Specialties Operating Room

Published

I am a new nurse in the OR and I love it. I am not here to complain or bring anyone down, just to share my passion for this area of nursing and get good positive advice. I know many of you have been through the orientation process and I feel like I need to take the initiative more to do more things, but I am just feeling out my boundaries and my place in the OR as a circulator. My most burning question is how do I position myself to become a scrub instead of a circulator. It seems as if the hospital I was hired at does not recognize or use RNFA's, PA's and CST's seem to be the scrub people....advice please???

Thanks in advance.

CSTs (STs, ORTs, etc) are trained for the scrub role, hired for that purpose, and cost the hospital substantially less than a nurse. I think unfortunately, that as a nurse, you will have a harder time getting your hospital to have you scrub since they have a lower-paid person to fulfill that task. I chose ST over nursing school because I knew I specifically wanted to scrub, but look at it this way. You'll make more than me, you still get to be in the OR, you MIGHT get to scrub occasionally, and you have countless options if you decide to leave the OR. If I get burned out or choose to leave the OR, it would be right back to school for me, I can't just transfer to med-surg etc. with my training/certification. I'm not a nurse. Scrubbing is the "fun" part for sure, but I'll be paying for that with lower pay, less respect, and wayy less career options overall.

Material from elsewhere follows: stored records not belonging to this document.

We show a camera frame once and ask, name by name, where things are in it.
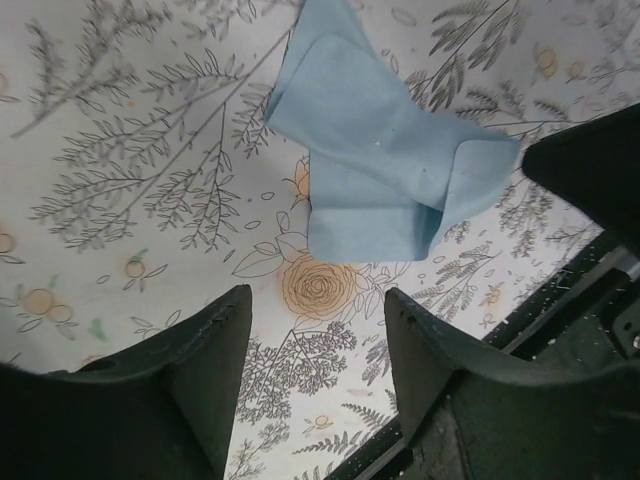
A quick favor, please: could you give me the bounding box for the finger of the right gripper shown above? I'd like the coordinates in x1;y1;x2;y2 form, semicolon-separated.
522;104;639;233

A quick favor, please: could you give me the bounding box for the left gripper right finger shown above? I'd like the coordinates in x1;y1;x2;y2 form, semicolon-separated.
385;289;639;479

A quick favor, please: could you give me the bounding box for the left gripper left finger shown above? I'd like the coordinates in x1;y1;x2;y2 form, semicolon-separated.
1;285;252;479

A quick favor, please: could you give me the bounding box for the light blue cloth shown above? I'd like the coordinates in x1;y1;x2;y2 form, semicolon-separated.
265;1;520;263

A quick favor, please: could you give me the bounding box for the floral table mat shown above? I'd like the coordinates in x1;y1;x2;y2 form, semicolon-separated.
1;1;639;479

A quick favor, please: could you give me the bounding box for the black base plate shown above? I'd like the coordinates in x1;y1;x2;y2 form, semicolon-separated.
334;234;639;479

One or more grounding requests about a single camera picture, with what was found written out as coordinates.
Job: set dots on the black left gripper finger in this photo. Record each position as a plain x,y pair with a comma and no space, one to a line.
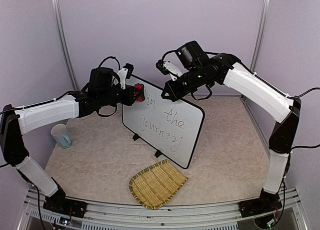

Best of luck to you, I know circulating is an overwhelming thing to learn, and it sounds like you are really enjoying it so far.

Take care!

Specializes in Postpartum, Antepartum, Psych., SDS, OR.

Great response CST.........Been there, done that, and bought that tee shirt. Now I am an ST, RN, just for that reason. Respect doesn't come easy, especially for the "tech's". Now I just might be someone's boss some day that was mine. I allways said, treat everyone with respect from the bottom of the kick bucket up because it could come around and haunt you someday. Many hospitals train their RN's to scrub, which means they must learn the instruments and how to pass them just as we did, how to pull cases, set up and tear down rooms, and how to circulate last but not least. St's would make great mechanics with all the power tool knowledge we have and carpenters too for that matter. Open heart uses the circular saw (got one), rechargable batteries work with many of our tools eliminating the cumbersome, heavy cords, and the need to stretch to the tank or outlet. Yes, I love the or and hope to make a great leader some day.

Bottom line, inquire at the larger teaching hospitals as they just about all train RN's to scrub and circulate as it allows the RN to know what is going on and what instruments and supplies are needed. End results anticipated, case moves along quicker and smoother, patient is under less time, and a quicker turn over time for the room.

I agree--be the best you can be whatever the rung of the ladder you find yourself on. I began as an OR housekeeper, then instrument tech, then SPD, the hospital trained ST, then RN. I paid attention, was eager, loved to learn--doctor's love to teach. Take the opportunity to let your wishes be known. Talk with your supervisor or put it down as a goal on your next upcoming evaluation. In the meantime, be the BEST circulator you can be--your scrubs will love you for it and you as a scrub will help your circulator tremendously. Good luck, have fun!!!

Thank you for all your responses, it seems like if I want to scrub it would be worth it to me to go to the larger hospitals that are willing to teach. In milwaukee, WI there are a couple of choices so I will look into it.....but should I leave so soon after I just got hired? I know I want to cross train but am in a situation where I am building a resume' and have the opportunity to be in a nursing residency program, anyone heard of this? What was your experience with it?